A program designed to expand the University of California admissions process and create another option for high-performing California community college students to gain admittance to the UC has been delayed due to a lack of state funding.

The Dual Admissions program, proposed in September 2000 by UC President Richard Atkinson was originally intended to affect the incoming class of 2003. Because the State Legislature recessed its session last Saturday without granting the money for the program, the University of California Board of Regents is obligated to wait until the Legislature reconvenes in January before it can move forward with the program.

The Regents worry about one potential flaw in the program, other than the delay, UC Spokesperson Brad Hayward said.

“We’re seeing one challenge now-that we are trying to implement a new program at a time when the state’s fiscal resources have been substantially reduced,” Hayward said. “We’re committed to the program, however, and we hope to see it implemented in the not-too-distant future.”

The Board of Regents originally requested $2.5 million from the State Legislature to pay for the program’s expenses. Steve Handel, Associate Director for Outreach and Student Affairs, said he believes the $2.5 million is a lower figure than what the program will actually need for implementation. Handel said President Atkinson does not want to begin the program until he is sure to obtain all appropriate resources.

“It’s not a program you can do on the sly,” he said.

The majority of the money would be used to put trained UC counselors on the campuses of all California community colleges, Hayward said. The counselors will be responsible for facilitating a smooth transfer process for students planning on transferring to a UC.

“The Dual Admissions program will do two things: It will bring in more highly qualified students who can benefit from the UC experience, and it will strengthen the transfer program between UC and the community colleges,” Hayward said. “Transfer is an important function of California’s public higher education system because it gives students another path to a four-year degree. Dual Admissions is a way of making the transfer process work even better.”

The Dual Admissions program grants California high school seniors who are between the top four and 12 percent of their graduating class, based on grades achieved in UC-required courses, admission to a UC after they complete a transfer program at a California Community College.

Once implemented, the dual admissions system would be one of four possible ways to gain admission into the University of California system. Current UC admittance programs include the Eligibility in the Local Context Program, general admission based on grades, test scores and a written essay, and the Transfer Student Program.

Chancellor Henry Yang said he expects the program to have a positive impact.

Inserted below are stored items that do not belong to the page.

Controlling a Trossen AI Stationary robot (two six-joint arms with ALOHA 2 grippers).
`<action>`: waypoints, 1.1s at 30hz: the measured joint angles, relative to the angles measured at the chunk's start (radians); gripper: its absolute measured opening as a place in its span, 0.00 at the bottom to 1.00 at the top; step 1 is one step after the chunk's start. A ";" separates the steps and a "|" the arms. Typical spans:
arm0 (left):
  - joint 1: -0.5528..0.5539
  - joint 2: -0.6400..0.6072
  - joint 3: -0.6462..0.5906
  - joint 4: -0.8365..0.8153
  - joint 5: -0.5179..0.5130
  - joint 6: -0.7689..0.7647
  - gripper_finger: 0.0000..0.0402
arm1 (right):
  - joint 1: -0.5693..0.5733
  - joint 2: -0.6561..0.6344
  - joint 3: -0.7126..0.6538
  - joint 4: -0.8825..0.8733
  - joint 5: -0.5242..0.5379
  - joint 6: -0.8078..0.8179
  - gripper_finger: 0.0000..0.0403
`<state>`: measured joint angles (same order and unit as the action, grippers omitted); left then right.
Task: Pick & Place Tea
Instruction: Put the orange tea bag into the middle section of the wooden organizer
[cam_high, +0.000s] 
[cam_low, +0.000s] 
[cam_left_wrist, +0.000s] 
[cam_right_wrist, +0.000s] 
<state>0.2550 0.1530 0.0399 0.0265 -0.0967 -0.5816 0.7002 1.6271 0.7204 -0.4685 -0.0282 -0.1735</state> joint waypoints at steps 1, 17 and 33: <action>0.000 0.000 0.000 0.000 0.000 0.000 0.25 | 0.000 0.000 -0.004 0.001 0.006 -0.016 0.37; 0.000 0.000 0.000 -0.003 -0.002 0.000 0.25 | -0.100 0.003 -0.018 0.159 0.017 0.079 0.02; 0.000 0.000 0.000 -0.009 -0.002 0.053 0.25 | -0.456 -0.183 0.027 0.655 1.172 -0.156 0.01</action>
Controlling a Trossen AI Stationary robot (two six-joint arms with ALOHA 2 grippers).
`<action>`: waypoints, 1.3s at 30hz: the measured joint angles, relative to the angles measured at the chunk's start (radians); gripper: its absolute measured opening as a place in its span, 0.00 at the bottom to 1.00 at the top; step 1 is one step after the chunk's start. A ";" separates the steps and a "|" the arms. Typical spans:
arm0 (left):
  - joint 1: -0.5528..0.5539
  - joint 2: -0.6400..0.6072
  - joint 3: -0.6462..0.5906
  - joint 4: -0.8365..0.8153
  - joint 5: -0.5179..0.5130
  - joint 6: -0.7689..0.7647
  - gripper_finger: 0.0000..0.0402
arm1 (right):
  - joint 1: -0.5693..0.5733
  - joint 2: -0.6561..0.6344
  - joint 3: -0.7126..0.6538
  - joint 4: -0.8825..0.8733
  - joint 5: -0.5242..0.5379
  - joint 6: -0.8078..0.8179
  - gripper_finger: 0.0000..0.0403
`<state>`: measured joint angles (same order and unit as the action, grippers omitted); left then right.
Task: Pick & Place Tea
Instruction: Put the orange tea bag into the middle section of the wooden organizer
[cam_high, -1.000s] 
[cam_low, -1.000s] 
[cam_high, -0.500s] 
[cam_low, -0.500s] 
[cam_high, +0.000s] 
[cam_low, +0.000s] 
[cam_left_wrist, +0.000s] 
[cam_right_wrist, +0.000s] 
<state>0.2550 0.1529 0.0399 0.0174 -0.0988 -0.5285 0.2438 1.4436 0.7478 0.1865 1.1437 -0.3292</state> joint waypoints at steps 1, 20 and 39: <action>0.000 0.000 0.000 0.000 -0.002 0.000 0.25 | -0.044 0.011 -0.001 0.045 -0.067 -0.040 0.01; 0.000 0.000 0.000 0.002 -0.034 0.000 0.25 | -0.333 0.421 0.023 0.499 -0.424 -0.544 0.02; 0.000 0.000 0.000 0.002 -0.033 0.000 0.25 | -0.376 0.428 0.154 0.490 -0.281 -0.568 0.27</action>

“The research analysis shows that the program will result in an increase in students who would not have traditionally considered UC, many of whom are low-income and underrepresented minority students,” he said. “An effort such as the Dual Admissions program would complement all of UCSB’s other efforts to attract a student body that is both academically excellent and diverse.”

UCSB is preparing in several ways for the new program.

“UCSB will identify a Dual Admissions Program Coordinator whose responsibilities will include overseeing and managing the admissions process for students identified by the program to ensure that these students successfully make the transition from community college to UCSB,” Yang said. “Key components of the program will be establishing an ongoing connection between each student and UCSB, providing mentoring, advising on course selection and ensuring preparation for UCSB in general and for the major in particular.”

UCSB’s acting Director of Admissions, Christine Van Gieson, said the appointed Dual Admissions Program Coordinator would be someone highly familiar with the transfer services department. She also said no further preparations for the program are currently being made due to funding delays.

Once funding is received, Betty Huff, the assistant vice chancellor of enrollment services management, said UCSB would form programs applicable to the campus.

“If the Dual Admissions Program were to happen we would establish a UCSB program that would include student mentoring, academic counseling, a database for tracking students and corresponding with them, publications to send out information and a link with counselors on the community college campuses,” she said. “We will do more or less depending on the amount of funding given to us by the State.”